A new EPA conclusion on how chloroform causes cancer will likely lead to a new "goal" for the amount of this substance in drinking water. The move could lead to loosened standards for several carcinogenic chemicals, including formaldehyde and some pesticides.

Chloroform is a by-product of the disinfection of drinking water with chlorine. It does not cause cancer by directly interacting with DNA. Instead, it causes cell damage and regrowth.

On Oct. 19, EPA revised its risk information on chloroform, saying there exists a threshold below which exposure to the substance does not cause cancer. For other carcinogens, EPA assumes that risk of cancer increases linearly with exposure.

Getting EPA to change risk information on chloroform has been a major thrust of the American Chemistry Council's Long-Range Research Initiative.

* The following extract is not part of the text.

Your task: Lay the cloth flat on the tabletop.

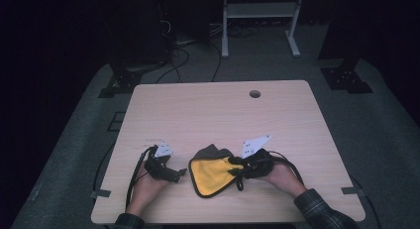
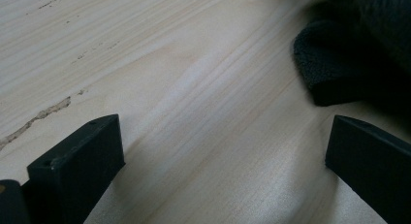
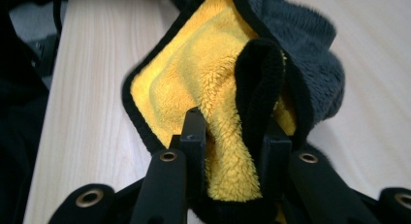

By classifying chloroform as a so-called threshold carcinogen, EPA has taken a major step toward setting a goal higher than zero for the amount of chloroform acceptable in drinking water. Such a move would break a long-standing agency policy against setting a maximum contaminant level goal (MCLG) of more than zero for any carcinogen. MCLGs are the highest concentrations at which a contaminant in drinking water is judged to be safe. These goals, however, are not regulatory standards.

C. T. (Kip) Howlett Jr., executive director of the Chlorine Chemistry Council, applauds the agency's move. He says EPA's decision on chloroform will likely affect the agency's risk characterizations for other chemicals for which there are data indicating they are threshold carcinogens. These include formaldehyde and some chlorinated solvents, he tells C&EN.

The decision could also affect atrazine and other pesticides, says Erik D. Olson, senior attorney for the Natural Resources Defense Council. Classifying a substance as a threshold carcinogen might eventually translate into looser regulation of these substances. "There's a lot of money at stake," Olson says.

Olson is critical of EPA's move on chloroform on several counts. He says EPA ignored information that chloroform is mutagenic and that it may cause cancer through a mechanism other than cell damage and proliferation. Plus, chloroform is not the only substance people are exposed to in drinking water. "It always comes as part of a toxic package" with other disinfection by-products, he says.

Jeffrey T. Solan, director of disinfection policy at the Chlorine Chemistry Council, says EPA's new risk characterization indicates that liver toxicity is the health risk of greatest concern. So the new chloroform MCLG likely will be based on protecting public health from liver effects, not cancer.

The agency is expected to issue the new MCLG for chloroform as part of a final rule on the by-products of drinking water disinfection, due in May 2002. Olson says if the MCLG for chloroform is above zero, environmental activists likely will sue EPA.